WHAT YOU SHOULD DO ->
Whenever the word "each" appears in a line of the data below, copy that line.

*** Opening COLLECTED MATERIAL ***

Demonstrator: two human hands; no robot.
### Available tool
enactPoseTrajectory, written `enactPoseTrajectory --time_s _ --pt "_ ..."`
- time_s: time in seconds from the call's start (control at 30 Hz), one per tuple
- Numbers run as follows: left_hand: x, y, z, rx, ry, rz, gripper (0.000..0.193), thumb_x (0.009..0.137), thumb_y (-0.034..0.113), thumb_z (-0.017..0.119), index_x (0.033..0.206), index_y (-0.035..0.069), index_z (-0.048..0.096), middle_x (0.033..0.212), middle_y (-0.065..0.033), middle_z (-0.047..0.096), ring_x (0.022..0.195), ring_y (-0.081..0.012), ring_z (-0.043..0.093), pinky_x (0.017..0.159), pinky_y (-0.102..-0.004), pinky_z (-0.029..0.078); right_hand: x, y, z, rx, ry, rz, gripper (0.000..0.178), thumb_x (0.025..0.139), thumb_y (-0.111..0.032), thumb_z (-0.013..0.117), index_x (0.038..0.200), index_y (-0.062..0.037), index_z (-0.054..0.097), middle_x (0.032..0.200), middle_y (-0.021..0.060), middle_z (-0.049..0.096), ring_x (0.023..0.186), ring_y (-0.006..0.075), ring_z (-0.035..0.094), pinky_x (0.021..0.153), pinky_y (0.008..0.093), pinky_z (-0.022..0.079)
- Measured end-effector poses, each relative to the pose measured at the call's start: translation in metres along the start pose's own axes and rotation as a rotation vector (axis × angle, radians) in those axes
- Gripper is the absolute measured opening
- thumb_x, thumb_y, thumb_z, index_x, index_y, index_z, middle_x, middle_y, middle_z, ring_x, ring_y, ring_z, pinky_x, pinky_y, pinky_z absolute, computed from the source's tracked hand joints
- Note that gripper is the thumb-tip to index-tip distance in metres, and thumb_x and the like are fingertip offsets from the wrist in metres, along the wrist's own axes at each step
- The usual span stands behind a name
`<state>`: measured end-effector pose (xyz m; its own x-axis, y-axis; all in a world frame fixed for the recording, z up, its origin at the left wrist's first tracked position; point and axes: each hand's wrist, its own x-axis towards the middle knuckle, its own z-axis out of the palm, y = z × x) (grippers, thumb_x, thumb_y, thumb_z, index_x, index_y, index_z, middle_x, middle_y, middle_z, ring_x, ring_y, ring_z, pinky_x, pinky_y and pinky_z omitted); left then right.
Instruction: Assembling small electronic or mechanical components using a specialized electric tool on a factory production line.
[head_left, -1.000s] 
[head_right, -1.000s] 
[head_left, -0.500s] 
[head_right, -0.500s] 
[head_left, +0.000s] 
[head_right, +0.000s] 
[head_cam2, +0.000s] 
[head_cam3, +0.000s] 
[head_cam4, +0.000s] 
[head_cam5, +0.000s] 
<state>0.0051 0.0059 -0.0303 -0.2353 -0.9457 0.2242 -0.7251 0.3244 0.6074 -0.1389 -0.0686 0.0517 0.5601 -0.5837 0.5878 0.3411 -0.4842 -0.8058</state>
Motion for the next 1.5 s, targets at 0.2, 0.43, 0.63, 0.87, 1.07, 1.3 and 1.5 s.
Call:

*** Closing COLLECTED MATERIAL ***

ANSWER FOR THE TASK ->
- Measured end-effector poses, each relative to the pose measured at the call's start: translation in metres along the start pose's own axes and rotation as a rotation vector (axis × angle, radians) in those axes
- Note that gripper is the thumb-tip to index-tip distance in metres, and thumb_x and the like are fingertip offsets from the wrist in metres, along the wrist's own axes at each step
`<state>`: measured end-effector pose (xyz m; its own x-axis, y-axis; all in a world frame fixed for the recording, z up, its origin at the left wrist's first tracked position; point and axes: each hand's wrist, its own x-axis towards the middle knuckle, its own z-axis out of the palm, y = z × x) (grippers, thumb_x, thumb_y, thumb_z, index_x, index_y, index_z, middle_x, middle_y, middle_z, ring_x, ring_y, ring_z, pinky_x, pinky_y and pinky_z omitted); left then right.

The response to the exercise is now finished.